* [Prompt] Scan the records beneath this line for the line holding "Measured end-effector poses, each" and the line holding "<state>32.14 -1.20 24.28", then transcribe exactly those two and all lines between.

* [Input data]

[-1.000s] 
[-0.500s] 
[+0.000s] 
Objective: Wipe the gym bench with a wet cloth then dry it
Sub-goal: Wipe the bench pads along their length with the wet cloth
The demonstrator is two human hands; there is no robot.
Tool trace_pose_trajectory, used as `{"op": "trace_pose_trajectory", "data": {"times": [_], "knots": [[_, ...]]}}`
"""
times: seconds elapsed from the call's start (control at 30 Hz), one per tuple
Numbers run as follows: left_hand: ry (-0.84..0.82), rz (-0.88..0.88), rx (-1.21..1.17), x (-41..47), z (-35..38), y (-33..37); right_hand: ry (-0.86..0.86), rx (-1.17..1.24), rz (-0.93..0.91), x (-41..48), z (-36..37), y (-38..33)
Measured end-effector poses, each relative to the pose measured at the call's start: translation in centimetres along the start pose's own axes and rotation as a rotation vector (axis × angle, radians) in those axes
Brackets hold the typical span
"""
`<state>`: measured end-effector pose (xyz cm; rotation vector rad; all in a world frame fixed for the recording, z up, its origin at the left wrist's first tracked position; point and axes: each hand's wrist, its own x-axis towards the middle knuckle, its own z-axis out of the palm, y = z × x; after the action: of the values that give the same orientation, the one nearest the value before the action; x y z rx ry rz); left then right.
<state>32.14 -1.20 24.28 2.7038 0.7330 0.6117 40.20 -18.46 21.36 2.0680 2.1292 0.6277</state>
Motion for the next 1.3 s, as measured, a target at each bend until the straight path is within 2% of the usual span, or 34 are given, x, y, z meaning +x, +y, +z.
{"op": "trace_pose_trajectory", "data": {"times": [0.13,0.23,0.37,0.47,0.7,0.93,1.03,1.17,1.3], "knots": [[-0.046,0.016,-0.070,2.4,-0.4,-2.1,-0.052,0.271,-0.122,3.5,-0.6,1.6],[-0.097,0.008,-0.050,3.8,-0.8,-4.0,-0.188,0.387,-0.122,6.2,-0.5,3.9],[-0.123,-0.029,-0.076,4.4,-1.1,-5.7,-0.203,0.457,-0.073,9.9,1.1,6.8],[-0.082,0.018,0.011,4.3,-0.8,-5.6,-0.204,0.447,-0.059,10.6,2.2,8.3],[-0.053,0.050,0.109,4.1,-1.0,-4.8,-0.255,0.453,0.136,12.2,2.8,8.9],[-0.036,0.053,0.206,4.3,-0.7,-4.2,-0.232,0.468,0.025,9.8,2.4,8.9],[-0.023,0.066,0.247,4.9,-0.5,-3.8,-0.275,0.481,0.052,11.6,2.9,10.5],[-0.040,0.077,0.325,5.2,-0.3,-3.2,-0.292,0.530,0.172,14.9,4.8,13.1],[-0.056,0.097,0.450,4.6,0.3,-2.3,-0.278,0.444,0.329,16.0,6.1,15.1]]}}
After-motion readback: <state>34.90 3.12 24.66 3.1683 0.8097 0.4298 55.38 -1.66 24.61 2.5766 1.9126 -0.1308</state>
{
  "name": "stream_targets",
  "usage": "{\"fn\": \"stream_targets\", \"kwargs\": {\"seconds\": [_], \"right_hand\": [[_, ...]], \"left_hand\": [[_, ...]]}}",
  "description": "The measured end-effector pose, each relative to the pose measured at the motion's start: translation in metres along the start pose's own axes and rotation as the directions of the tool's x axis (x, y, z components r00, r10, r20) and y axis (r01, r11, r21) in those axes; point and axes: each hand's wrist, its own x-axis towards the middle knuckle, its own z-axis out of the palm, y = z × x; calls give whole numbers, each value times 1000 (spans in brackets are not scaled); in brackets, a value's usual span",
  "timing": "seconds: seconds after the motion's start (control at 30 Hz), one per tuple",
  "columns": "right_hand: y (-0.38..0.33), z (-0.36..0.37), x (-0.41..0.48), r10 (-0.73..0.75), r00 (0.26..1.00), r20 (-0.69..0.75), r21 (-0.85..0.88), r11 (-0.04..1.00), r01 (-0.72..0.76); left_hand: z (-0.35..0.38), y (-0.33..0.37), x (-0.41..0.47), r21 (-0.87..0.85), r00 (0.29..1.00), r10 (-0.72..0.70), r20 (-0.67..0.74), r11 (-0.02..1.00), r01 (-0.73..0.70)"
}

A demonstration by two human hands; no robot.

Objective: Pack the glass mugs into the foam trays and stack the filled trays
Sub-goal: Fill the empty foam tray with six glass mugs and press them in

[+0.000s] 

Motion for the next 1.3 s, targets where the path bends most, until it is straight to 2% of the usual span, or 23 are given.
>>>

* [Result]
Measured end-effector poses, each relative to the pose measured at the call's start: translation in centimetres along the start pose's own axes and rotation as a rotation vector (axis × angle, radians) in those axes
Brackets hold the typical span
"""
`<state>`: measured end-effector pose (xyz cm; rotation vector rad; all in a world frame fixed for the recording, z up, its origin at the left wrist's first tracked position; point and axes: each hand's wrist, its own x-axis towards the middle knuckle, its own z-axis out of the palm, y = z × x; after the action: of the values that give the same orientation, the one nearest the value before the action; x y z rx ry rz); left then right.
<state>32.14 -1.20 24.28 2.7038 0.7330 0.6117 40.20 -18.46 21.36 2.0680 2.1292 0.6277</state>

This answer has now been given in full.